%%

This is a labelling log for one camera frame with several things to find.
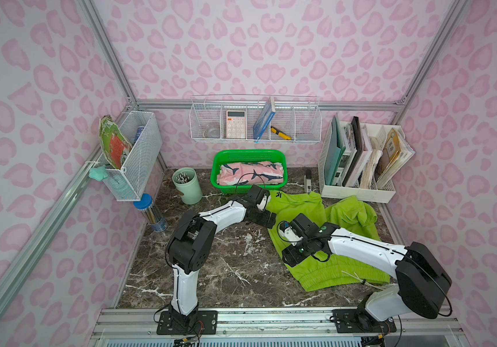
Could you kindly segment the lime green garment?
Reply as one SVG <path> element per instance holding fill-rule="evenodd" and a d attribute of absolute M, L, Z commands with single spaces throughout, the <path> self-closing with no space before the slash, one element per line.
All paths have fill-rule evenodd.
<path fill-rule="evenodd" d="M 380 239 L 375 210 L 354 196 L 326 208 L 321 195 L 316 192 L 291 195 L 273 191 L 267 210 L 276 215 L 277 224 L 290 222 L 302 213 L 318 226 L 330 222 L 361 237 Z M 328 256 L 323 252 L 318 252 L 315 258 L 307 258 L 296 267 L 288 266 L 287 269 L 307 292 L 362 280 L 377 285 L 390 282 L 390 276 L 375 267 L 349 257 Z"/>

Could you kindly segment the pink shark print shorts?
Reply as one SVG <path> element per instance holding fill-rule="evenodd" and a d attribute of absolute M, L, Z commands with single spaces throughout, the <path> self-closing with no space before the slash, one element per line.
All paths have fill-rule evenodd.
<path fill-rule="evenodd" d="M 279 185 L 285 181 L 284 173 L 279 162 L 228 163 L 220 166 L 217 183 L 220 186 Z"/>

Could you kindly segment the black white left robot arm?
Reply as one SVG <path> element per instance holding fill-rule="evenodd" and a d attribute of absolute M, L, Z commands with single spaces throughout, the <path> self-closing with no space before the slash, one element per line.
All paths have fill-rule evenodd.
<path fill-rule="evenodd" d="M 225 205 L 183 214 L 167 243 L 165 258 L 173 271 L 170 316 L 183 325 L 193 325 L 199 302 L 196 295 L 199 270 L 206 263 L 215 234 L 234 224 L 248 222 L 271 228 L 276 215 L 267 210 L 270 191 L 252 186 L 245 195 Z"/>

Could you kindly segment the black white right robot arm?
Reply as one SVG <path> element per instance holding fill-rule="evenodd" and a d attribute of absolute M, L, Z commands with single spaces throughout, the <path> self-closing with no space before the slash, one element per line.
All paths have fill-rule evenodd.
<path fill-rule="evenodd" d="M 429 248 L 413 242 L 409 246 L 389 244 L 354 234 L 338 225 L 318 226 L 304 214 L 278 226 L 280 239 L 289 246 L 282 251 L 286 265 L 296 267 L 308 257 L 323 252 L 370 265 L 397 283 L 374 292 L 358 306 L 361 322 L 384 322 L 394 316 L 413 312 L 426 319 L 441 316 L 449 302 L 452 280 Z"/>

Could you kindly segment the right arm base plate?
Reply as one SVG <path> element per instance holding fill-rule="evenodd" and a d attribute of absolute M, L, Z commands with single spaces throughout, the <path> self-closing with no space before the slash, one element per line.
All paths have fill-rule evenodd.
<path fill-rule="evenodd" d="M 338 333 L 381 333 L 383 335 L 397 332 L 393 318 L 376 321 L 366 312 L 358 309 L 334 309 L 330 322 L 335 324 Z"/>

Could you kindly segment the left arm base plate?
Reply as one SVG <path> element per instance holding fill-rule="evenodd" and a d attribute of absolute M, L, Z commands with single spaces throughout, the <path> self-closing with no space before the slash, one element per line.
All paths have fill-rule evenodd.
<path fill-rule="evenodd" d="M 183 316 L 172 310 L 157 318 L 157 335 L 215 335 L 218 311 L 195 310 Z"/>

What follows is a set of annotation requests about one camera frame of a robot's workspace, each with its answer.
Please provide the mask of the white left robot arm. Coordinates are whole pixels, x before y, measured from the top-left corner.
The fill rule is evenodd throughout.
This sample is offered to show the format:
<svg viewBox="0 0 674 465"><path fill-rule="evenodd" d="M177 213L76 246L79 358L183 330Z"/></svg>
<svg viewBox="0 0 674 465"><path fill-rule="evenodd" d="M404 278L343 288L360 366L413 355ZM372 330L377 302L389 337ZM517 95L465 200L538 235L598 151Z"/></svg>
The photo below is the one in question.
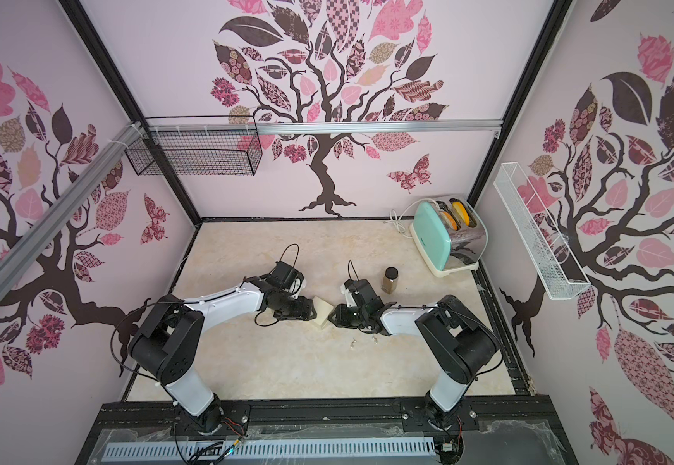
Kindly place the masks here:
<svg viewBox="0 0 674 465"><path fill-rule="evenodd" d="M237 287L202 298L164 296L153 304L128 352L200 432L213 433L222 424L224 412L220 398L194 368L201 336L234 318L267 309L278 321L311 321L317 317L311 298L252 277Z"/></svg>

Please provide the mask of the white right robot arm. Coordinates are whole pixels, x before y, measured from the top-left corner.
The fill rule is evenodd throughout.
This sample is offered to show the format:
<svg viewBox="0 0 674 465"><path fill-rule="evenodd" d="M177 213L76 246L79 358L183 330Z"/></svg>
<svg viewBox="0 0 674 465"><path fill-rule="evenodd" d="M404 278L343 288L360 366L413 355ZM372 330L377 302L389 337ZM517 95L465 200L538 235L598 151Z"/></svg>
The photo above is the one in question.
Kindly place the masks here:
<svg viewBox="0 0 674 465"><path fill-rule="evenodd" d="M430 304L402 305L383 301L365 279L347 280L341 292L346 301L327 317L335 327L424 341L440 368L425 395L426 415L437 426L457 414L469 387L489 371L486 365L501 349L492 329L452 294Z"/></svg>

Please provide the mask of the small cream square box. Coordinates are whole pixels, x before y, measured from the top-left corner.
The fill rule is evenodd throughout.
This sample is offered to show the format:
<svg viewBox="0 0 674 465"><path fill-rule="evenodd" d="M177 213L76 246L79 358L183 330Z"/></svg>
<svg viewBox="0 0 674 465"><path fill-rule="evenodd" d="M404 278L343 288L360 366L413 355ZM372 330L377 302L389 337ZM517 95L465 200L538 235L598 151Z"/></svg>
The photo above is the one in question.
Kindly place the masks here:
<svg viewBox="0 0 674 465"><path fill-rule="evenodd" d="M309 324L317 329L325 329L329 324L328 317L331 312L334 310L335 306L331 303L315 296L313 298L314 310L316 312L316 317L309 321Z"/></svg>

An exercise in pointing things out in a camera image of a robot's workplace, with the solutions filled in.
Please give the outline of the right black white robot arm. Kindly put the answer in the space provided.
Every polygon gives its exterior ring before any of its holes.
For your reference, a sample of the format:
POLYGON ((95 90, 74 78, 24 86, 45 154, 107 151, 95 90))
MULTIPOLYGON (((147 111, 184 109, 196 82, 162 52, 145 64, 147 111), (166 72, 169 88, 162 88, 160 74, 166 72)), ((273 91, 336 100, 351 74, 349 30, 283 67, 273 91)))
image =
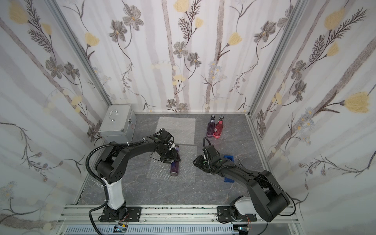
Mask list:
POLYGON ((203 139, 203 155, 193 164, 212 175, 229 178, 247 188, 256 213, 265 221, 271 222, 290 205, 287 193, 282 190, 271 172, 248 170, 220 156, 208 138, 203 139))

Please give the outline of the single bubble wrap sheet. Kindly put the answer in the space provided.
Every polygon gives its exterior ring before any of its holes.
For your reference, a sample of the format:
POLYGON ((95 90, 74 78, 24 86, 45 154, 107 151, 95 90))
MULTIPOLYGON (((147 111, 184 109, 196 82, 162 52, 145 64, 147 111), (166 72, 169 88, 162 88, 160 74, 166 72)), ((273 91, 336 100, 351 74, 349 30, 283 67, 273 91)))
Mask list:
POLYGON ((170 175, 171 164, 152 160, 147 172, 147 179, 194 183, 196 167, 193 165, 193 160, 196 159, 196 154, 197 146, 180 145, 179 155, 181 162, 179 163, 178 175, 170 175))

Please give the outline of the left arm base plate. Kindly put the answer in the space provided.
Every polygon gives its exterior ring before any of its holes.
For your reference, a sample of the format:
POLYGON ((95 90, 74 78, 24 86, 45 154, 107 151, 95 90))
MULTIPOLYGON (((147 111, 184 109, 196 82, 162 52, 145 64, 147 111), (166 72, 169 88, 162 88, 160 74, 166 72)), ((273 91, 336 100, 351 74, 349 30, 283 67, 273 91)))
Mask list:
POLYGON ((100 222, 139 222, 142 213, 142 207, 120 207, 115 210, 105 206, 100 222))

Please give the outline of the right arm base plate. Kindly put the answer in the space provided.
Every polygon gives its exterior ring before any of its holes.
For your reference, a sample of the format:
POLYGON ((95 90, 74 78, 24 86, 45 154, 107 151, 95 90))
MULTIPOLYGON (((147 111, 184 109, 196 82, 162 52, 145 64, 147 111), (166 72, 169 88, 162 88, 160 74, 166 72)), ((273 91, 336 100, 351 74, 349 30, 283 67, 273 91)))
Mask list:
POLYGON ((257 217, 255 214, 241 215, 238 211, 236 211, 235 207, 218 206, 216 210, 216 220, 220 223, 257 221, 257 217))

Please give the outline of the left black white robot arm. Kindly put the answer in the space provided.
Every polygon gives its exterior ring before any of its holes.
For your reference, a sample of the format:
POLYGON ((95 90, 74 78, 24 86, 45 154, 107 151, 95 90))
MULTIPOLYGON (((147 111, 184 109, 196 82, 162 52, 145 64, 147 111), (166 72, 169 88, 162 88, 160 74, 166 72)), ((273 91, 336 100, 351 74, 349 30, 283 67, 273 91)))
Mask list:
POLYGON ((163 128, 137 142, 111 142, 98 149, 104 149, 104 152, 97 160, 95 170, 106 196, 100 222, 119 222, 129 215, 121 185, 129 160, 145 153, 157 153, 159 162, 170 164, 180 161, 174 137, 163 128))

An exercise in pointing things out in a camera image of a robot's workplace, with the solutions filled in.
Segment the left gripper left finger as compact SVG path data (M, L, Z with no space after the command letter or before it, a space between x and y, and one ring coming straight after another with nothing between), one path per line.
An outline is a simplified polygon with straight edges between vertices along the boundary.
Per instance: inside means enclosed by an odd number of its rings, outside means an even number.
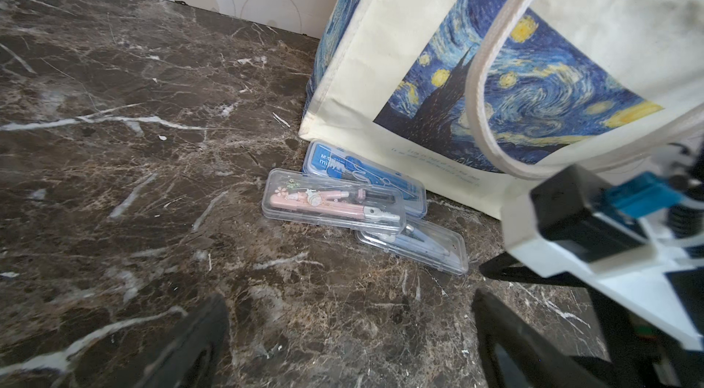
M133 387L211 387L228 333L228 310L214 293L139 358Z

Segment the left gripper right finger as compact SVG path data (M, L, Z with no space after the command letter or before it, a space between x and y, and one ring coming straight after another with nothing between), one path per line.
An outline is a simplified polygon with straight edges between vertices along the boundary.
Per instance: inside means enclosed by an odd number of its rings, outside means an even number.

%%

- Task to complete -
Please report every line among the entries that includes "base".

- Task answer -
Could you kindly segment the right arm base plate?
Could you kindly segment the left arm base plate?
Please give the outline of the left arm base plate. Kindly put the answer in the space provided.
Please give the outline of the right arm base plate. Kindly put the answer in the space provided.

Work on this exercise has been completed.